● DATA FOR ANALYSIS
§
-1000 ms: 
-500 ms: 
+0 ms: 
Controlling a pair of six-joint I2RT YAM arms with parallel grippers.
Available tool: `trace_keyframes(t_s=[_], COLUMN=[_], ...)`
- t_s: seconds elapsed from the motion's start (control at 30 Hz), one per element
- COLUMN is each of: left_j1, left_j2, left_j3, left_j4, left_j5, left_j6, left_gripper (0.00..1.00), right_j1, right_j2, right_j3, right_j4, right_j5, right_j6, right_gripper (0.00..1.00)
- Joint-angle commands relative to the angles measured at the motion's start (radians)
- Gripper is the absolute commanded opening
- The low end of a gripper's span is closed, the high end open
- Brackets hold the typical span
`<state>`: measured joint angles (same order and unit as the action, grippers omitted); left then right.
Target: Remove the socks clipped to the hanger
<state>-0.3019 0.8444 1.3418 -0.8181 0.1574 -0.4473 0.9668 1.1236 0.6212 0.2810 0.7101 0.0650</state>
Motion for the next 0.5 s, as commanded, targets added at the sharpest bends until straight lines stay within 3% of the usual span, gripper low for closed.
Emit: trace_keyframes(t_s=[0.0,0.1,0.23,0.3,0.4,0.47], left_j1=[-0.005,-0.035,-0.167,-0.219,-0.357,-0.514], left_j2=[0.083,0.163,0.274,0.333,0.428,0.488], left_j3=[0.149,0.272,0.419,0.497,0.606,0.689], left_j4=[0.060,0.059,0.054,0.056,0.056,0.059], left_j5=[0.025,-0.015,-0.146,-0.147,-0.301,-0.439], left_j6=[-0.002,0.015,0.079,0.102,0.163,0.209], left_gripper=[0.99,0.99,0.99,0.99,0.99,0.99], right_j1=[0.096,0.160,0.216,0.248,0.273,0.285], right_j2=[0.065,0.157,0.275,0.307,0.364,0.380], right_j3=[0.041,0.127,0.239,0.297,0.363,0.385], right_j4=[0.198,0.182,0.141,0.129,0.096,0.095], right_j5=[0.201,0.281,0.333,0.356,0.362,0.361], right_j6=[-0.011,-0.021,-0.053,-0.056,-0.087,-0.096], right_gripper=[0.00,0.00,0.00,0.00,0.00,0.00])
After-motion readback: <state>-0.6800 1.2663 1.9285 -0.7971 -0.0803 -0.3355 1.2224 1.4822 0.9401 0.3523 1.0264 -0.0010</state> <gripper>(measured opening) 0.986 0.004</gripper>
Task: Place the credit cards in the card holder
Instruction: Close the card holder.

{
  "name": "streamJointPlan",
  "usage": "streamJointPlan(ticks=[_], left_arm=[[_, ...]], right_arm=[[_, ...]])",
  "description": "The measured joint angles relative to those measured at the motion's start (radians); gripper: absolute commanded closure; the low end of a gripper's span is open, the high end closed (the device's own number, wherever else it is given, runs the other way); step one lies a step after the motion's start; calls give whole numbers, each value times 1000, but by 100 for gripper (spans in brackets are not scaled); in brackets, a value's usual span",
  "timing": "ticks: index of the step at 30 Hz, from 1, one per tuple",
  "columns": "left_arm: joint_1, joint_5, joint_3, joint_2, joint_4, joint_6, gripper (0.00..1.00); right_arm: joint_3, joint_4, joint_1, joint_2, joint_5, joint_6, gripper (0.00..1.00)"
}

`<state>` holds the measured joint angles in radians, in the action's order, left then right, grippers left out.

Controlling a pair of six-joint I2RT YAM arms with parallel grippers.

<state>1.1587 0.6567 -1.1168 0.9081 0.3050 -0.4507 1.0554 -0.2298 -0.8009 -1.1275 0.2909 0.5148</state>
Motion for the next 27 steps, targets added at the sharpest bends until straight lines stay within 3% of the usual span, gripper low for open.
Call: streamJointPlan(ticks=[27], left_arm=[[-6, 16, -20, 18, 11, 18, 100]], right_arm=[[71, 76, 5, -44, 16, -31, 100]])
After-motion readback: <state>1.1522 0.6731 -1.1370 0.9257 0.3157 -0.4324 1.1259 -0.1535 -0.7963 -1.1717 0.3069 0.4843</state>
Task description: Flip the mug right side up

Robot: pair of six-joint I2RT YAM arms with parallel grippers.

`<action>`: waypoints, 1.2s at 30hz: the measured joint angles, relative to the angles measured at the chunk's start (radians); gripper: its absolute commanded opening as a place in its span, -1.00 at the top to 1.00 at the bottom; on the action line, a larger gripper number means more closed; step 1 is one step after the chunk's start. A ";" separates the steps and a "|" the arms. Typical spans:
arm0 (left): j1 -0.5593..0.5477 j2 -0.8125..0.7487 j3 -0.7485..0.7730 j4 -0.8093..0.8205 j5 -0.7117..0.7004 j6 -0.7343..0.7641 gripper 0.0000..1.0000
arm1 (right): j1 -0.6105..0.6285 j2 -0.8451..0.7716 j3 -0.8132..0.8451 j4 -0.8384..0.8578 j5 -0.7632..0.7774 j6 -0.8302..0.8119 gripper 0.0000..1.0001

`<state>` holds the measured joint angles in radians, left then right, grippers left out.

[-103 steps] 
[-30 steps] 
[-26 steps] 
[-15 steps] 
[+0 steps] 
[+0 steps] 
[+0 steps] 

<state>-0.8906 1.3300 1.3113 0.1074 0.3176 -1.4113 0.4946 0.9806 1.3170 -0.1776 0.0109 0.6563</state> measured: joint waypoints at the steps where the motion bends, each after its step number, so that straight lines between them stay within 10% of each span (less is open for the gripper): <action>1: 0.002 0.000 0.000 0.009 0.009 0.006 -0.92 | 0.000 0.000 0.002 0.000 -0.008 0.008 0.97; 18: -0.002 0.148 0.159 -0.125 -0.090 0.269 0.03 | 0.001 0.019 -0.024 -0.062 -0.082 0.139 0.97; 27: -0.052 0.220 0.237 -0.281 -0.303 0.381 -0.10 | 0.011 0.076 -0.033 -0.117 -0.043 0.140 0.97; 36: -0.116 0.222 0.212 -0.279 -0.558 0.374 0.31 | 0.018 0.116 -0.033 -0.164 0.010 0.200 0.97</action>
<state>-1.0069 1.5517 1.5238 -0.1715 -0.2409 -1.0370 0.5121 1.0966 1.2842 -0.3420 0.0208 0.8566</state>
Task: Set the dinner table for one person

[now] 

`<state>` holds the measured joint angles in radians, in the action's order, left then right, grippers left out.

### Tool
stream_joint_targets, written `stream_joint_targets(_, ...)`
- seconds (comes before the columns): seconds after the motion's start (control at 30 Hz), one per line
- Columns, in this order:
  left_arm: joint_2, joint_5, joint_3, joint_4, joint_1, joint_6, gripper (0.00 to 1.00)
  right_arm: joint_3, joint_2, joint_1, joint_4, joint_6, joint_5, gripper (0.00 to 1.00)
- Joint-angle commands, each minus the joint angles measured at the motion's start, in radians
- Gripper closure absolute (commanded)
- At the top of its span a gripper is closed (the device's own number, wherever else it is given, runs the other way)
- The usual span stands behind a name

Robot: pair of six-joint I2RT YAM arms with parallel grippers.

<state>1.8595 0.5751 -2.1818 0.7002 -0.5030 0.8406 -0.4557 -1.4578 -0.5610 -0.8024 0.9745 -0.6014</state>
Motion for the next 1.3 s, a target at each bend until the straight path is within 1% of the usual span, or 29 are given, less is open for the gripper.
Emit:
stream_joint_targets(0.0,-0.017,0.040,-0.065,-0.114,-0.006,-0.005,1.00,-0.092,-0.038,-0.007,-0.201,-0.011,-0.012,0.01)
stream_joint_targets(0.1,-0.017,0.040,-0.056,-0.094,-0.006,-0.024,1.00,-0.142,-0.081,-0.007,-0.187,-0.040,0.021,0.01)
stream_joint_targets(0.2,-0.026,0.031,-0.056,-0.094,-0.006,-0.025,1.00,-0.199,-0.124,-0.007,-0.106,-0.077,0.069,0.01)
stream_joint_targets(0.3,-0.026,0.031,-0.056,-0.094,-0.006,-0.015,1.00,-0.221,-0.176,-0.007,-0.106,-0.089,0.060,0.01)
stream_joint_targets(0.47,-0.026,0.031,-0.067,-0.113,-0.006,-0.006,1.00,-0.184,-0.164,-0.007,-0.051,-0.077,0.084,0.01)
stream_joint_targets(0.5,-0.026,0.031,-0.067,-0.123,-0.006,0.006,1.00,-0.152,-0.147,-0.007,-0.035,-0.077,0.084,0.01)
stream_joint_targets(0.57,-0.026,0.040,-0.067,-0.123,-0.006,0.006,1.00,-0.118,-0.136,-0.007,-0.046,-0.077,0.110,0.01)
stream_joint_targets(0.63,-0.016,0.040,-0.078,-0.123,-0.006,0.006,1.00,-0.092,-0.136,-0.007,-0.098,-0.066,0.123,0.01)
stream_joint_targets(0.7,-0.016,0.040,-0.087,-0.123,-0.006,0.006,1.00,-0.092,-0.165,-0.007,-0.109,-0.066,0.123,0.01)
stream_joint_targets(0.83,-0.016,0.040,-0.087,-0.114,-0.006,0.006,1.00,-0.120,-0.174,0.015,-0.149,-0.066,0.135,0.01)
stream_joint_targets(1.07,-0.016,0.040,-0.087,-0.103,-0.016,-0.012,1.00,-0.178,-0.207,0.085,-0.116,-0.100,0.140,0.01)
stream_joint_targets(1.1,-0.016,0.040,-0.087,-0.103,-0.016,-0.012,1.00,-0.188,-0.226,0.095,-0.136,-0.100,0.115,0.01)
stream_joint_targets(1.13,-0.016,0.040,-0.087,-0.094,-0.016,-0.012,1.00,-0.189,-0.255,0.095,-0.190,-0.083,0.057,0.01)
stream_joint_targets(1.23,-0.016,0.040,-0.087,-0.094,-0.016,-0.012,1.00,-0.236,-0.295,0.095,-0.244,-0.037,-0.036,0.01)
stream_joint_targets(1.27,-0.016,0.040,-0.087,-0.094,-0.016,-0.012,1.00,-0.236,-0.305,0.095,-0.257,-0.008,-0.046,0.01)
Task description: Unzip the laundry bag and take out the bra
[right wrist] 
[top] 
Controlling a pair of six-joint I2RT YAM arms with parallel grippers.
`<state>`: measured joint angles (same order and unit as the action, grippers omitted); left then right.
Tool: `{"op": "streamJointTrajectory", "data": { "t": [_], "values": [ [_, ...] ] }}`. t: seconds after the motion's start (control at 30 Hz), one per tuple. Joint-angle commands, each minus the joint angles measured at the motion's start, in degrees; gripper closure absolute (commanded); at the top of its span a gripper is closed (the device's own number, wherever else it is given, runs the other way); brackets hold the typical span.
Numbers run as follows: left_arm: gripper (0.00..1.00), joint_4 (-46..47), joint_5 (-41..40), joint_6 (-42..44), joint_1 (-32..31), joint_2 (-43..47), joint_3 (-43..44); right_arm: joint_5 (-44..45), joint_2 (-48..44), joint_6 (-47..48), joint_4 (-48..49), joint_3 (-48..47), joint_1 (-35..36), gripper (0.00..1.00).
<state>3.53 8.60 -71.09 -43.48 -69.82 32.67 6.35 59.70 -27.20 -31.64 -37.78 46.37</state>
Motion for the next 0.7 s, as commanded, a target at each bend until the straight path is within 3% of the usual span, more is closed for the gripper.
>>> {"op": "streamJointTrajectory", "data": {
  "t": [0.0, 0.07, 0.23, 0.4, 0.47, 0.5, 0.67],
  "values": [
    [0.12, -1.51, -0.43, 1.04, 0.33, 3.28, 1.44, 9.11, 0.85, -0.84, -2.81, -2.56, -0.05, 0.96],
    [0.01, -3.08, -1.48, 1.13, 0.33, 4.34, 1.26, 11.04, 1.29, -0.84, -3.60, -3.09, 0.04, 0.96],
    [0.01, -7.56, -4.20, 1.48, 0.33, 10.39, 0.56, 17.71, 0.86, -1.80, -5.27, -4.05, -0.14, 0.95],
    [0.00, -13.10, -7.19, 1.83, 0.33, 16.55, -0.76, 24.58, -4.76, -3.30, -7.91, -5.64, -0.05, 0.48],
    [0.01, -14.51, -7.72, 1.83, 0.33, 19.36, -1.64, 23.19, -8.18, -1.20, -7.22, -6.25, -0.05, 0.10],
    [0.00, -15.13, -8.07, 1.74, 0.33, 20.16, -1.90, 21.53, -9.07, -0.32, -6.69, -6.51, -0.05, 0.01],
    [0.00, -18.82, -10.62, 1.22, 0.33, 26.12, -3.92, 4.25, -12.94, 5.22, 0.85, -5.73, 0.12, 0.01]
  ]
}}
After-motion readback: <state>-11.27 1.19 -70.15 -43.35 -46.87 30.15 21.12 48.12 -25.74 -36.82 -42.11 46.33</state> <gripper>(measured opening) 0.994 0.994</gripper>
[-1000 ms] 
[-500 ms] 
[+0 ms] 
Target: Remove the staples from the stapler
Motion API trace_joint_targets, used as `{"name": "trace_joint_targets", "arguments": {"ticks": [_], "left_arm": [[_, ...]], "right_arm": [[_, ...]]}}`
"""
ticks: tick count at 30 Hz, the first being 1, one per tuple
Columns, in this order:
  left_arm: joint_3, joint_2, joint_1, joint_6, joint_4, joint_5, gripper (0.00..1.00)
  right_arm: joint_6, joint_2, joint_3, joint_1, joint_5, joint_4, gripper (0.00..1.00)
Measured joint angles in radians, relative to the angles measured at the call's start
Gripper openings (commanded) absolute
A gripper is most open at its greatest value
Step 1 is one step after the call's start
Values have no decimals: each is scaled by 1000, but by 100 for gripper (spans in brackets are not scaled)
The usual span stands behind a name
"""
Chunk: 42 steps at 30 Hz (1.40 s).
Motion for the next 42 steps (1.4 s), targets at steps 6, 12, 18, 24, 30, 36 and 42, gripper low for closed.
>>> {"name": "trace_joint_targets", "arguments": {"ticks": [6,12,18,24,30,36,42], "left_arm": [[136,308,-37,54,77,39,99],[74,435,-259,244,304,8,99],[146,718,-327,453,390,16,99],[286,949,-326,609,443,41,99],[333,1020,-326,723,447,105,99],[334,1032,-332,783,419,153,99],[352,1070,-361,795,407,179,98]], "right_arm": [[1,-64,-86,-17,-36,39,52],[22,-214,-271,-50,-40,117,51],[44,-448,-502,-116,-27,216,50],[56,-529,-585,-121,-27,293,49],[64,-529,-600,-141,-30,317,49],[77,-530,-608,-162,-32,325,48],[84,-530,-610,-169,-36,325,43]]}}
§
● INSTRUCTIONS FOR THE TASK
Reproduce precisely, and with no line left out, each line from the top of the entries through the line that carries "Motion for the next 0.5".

● TASK ANSWER
-1000 ms: 
-500 ms: 
+0 ms: 
Controlling a pair of six-joint I2RT YAM arms with parallel grippers.
Available tool: `trace_keyframes(t_s=[_], COLUMN=[_], ...)`
- t_s: seconds elapsed from the motion's start (control at 30 Hz), one per element
- COLUMN is each of: left_j1, left_j2, left_j3, left_j4, left_j5, left_j6, left_gripper (0.00..1.00), right_j1, right_j2, right_j3, right_j4, right_j5, right_j6, right_gripper (0.00..1.00)
- Joint-angle commands relative to the angles measured at the motion's start (radians)
- Gripper is the absolute commanded opening
- The low end of a gripper's span is closed, the high end open
- Brackets hold the typical span
`<state>`: measured joint angles (same order and unit as the action, grippers omitted); left then right.
Target: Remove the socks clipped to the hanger
<state>-0.3019 0.8444 1.3418 -0.8181 0.1574 -0.4473 0.9668 1.1236 0.6212 0.2810 0.7101 0.0650</state>
Motion for the next 0.5 s, as commanded, targets added at the sharpest bends until straight lines stay within 3% of the usual span, gripper low for closed.

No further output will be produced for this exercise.